[RECORDS TO USE Boundary: Start]

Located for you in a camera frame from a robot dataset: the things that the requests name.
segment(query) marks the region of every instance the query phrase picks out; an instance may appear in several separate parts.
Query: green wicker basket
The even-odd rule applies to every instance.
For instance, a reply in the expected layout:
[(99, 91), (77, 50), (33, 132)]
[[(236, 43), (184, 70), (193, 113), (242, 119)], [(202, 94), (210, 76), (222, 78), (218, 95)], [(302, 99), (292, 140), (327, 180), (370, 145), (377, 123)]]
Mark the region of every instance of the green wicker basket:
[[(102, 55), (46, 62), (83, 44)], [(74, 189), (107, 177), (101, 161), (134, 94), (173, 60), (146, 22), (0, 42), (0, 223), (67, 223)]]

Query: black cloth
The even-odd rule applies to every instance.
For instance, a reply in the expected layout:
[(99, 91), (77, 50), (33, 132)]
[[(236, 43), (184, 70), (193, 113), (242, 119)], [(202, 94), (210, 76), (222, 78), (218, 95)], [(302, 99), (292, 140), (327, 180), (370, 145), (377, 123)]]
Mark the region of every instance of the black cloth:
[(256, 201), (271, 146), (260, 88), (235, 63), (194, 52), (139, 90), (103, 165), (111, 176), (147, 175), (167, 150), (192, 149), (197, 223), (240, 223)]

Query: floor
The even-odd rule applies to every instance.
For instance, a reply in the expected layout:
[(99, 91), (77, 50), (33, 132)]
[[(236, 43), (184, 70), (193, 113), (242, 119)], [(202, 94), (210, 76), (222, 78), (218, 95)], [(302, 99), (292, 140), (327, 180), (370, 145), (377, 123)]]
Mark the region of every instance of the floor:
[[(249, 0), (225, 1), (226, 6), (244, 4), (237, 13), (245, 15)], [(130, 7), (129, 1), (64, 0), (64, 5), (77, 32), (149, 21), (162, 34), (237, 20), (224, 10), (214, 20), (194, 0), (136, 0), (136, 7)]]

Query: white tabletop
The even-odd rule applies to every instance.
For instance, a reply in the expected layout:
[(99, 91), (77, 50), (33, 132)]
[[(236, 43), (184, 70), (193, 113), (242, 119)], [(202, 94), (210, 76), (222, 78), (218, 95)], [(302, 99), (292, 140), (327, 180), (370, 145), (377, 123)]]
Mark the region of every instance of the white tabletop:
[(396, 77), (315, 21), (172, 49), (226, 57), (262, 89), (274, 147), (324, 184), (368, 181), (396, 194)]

[RECORDS TO USE Boundary: End]
[RECORDS TO USE Boundary: Start]

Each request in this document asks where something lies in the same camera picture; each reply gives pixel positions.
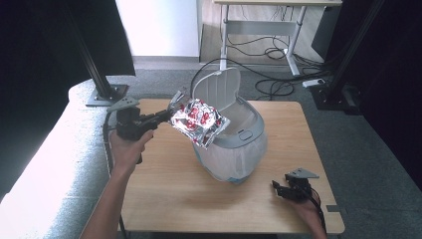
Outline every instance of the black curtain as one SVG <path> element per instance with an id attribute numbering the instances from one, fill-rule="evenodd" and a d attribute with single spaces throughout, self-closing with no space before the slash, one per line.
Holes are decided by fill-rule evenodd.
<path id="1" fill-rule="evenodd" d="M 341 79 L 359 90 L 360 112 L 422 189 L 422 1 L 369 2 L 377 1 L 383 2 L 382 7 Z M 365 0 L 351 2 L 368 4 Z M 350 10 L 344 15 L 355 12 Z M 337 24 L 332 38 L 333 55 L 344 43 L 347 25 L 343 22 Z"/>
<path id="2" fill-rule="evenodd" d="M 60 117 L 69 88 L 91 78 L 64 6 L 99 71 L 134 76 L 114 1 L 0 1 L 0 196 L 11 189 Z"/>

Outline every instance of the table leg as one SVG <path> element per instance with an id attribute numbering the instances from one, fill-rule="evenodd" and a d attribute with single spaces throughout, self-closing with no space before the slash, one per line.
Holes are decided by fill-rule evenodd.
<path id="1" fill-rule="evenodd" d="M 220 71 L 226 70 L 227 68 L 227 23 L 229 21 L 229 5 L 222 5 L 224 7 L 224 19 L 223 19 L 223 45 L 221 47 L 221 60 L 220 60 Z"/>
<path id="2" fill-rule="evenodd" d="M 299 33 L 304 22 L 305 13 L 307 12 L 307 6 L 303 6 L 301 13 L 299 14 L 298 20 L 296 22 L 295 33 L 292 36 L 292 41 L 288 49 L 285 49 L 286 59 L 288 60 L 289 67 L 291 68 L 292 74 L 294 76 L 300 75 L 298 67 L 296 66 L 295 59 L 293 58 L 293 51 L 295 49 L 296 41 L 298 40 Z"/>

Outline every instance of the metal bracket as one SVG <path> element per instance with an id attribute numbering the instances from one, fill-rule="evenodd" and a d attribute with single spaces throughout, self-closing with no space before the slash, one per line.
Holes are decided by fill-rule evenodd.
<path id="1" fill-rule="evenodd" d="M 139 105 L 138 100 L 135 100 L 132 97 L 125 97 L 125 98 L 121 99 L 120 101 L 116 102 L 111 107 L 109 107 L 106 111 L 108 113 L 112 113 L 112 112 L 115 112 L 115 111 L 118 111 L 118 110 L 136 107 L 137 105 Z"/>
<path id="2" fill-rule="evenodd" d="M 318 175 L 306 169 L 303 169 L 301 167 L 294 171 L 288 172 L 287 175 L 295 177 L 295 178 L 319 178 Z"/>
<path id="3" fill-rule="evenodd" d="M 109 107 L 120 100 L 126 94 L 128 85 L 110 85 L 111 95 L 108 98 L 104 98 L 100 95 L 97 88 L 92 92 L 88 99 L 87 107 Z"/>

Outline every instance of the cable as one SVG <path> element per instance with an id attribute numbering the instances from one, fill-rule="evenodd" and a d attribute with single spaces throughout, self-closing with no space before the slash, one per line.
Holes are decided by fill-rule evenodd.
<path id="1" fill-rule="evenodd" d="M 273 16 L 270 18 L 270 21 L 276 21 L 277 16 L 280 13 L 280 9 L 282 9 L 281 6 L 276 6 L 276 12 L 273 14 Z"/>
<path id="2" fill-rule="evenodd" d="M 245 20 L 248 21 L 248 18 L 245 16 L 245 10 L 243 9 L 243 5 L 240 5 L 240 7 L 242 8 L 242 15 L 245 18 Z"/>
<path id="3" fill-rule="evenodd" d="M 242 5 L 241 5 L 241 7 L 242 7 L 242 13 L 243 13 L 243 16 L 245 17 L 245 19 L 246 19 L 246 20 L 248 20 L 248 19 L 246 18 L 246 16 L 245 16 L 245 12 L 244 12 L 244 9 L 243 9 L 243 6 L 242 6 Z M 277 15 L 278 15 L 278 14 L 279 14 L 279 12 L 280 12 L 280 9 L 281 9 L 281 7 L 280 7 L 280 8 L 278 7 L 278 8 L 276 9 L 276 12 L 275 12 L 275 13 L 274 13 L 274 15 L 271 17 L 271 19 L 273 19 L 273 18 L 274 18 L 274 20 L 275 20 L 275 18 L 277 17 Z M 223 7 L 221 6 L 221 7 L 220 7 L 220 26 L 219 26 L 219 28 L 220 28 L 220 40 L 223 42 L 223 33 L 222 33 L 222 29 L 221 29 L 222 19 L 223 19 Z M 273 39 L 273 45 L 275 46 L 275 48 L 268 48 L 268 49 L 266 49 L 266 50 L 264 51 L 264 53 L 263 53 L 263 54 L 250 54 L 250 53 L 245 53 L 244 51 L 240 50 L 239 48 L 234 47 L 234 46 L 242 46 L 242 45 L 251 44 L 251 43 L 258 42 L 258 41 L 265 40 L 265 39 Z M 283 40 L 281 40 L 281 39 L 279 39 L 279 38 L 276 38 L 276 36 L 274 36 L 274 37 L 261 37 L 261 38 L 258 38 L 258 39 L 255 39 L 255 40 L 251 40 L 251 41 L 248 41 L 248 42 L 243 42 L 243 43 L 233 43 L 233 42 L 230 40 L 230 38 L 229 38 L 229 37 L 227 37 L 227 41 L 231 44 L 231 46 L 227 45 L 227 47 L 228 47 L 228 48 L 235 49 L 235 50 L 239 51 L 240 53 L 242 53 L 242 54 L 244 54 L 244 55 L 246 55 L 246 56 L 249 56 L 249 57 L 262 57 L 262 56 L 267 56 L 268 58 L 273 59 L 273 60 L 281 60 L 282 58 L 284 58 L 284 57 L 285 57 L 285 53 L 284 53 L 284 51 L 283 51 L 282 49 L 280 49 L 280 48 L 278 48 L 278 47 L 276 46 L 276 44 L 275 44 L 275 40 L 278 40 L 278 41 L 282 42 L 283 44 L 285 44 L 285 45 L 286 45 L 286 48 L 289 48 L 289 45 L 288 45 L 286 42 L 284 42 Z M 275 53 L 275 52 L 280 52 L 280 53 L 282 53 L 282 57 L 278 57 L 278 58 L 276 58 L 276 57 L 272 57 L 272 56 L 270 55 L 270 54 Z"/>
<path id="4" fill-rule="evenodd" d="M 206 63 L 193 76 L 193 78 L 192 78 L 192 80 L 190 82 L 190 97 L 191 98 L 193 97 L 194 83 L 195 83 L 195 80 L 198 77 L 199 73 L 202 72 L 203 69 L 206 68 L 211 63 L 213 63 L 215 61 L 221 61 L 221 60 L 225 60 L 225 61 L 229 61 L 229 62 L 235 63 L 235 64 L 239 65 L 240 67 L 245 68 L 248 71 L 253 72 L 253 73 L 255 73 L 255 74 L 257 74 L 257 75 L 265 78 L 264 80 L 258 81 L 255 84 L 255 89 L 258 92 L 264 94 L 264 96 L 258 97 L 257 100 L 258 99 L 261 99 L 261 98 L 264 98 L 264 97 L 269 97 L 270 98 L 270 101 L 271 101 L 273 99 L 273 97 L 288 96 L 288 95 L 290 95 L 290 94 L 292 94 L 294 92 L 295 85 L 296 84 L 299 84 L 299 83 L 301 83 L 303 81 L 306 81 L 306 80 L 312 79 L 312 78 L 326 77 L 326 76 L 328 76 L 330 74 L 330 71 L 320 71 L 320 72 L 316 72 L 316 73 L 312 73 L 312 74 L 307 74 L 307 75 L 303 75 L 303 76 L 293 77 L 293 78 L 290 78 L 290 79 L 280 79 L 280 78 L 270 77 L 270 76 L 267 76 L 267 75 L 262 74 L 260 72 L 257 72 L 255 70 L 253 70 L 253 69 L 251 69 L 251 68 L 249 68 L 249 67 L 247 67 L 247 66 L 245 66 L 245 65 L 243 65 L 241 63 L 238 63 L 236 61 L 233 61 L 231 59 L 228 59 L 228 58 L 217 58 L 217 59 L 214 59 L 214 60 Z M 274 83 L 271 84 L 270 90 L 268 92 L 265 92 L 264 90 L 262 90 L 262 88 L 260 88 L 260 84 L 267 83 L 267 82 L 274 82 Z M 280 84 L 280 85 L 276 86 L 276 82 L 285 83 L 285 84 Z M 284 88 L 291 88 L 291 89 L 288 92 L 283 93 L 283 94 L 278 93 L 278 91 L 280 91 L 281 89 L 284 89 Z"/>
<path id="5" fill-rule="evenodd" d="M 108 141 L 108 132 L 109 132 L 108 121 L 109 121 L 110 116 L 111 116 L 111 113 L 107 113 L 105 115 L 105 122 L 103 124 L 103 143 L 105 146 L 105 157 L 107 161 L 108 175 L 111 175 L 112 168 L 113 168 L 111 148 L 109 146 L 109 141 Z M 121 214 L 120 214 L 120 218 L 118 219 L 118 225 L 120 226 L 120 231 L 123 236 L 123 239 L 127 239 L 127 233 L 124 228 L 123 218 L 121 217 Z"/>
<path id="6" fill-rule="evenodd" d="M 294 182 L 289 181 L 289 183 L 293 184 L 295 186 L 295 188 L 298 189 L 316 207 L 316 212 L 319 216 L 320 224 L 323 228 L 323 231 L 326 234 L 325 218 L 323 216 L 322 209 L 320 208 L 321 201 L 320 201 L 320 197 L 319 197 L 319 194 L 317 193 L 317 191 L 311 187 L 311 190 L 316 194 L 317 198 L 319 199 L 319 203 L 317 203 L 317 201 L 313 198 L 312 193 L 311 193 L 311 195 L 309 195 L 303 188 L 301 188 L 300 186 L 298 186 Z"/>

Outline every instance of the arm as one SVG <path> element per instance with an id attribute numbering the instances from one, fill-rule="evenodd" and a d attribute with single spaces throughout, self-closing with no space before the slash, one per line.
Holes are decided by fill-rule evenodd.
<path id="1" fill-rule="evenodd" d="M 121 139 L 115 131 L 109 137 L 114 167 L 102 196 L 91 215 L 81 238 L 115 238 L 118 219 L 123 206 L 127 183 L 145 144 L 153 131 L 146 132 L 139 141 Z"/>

[RECORDS TO USE Boundary: End]
[RECORDS TO USE Boundary: Start]

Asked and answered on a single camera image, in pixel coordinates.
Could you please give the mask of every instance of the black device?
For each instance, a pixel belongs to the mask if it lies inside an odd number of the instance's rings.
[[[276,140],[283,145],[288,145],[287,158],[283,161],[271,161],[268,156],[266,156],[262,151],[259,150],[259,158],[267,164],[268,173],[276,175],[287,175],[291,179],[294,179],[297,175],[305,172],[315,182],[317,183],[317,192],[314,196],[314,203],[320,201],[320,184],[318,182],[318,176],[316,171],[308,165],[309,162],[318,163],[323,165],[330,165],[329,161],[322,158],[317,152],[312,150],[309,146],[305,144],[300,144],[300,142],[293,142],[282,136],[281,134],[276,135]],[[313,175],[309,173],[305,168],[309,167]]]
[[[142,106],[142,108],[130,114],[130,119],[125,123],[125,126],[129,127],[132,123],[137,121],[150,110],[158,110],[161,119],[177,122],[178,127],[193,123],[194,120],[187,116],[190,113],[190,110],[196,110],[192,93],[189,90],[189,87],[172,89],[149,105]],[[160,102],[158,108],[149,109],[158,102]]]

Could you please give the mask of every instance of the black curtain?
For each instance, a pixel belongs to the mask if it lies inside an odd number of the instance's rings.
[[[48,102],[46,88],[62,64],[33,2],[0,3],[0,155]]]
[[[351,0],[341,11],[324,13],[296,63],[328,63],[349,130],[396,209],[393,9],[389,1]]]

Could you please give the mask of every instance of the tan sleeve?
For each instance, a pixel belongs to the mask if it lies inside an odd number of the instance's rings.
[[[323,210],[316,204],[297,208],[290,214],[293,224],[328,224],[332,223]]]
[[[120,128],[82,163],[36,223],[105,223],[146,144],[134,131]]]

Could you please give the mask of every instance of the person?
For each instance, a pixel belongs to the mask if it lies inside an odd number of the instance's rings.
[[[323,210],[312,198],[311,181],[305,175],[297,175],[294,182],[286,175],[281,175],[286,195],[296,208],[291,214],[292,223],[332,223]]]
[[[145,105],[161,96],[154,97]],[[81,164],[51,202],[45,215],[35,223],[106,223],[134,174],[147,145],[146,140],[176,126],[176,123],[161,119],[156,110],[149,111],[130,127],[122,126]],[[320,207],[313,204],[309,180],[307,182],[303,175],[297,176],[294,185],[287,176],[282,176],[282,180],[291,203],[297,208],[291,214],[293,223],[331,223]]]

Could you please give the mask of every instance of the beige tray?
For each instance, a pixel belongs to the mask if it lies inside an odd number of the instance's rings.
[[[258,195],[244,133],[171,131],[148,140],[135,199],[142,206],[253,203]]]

[RECORDS TO USE Boundary: End]

Give the exact lines, and only those, from the line containing "Located for you" through the line containing "Query: black cloth" in the entries above.

Located for you in a camera frame from a robot dataset: the things that the requests name.
segment(query) marks the region of every instance the query phrase picks out; an instance may appear in several separate parts.
Query: green wicker basket
The even-odd rule applies to every instance.
For instance, a reply in the expected layout:
[(99, 91), (77, 50), (33, 132)]
[[(236, 43), (184, 70), (193, 113), (242, 119)], [(202, 94), (210, 76), (222, 78), (218, 95)], [(302, 99), (292, 140), (327, 180), (370, 145), (377, 123)]]
Mark the region of every instance of the green wicker basket:
[[(102, 55), (46, 62), (83, 44)], [(74, 189), (107, 177), (101, 161), (134, 94), (173, 60), (146, 22), (0, 42), (0, 223), (67, 223)]]

Query: black cloth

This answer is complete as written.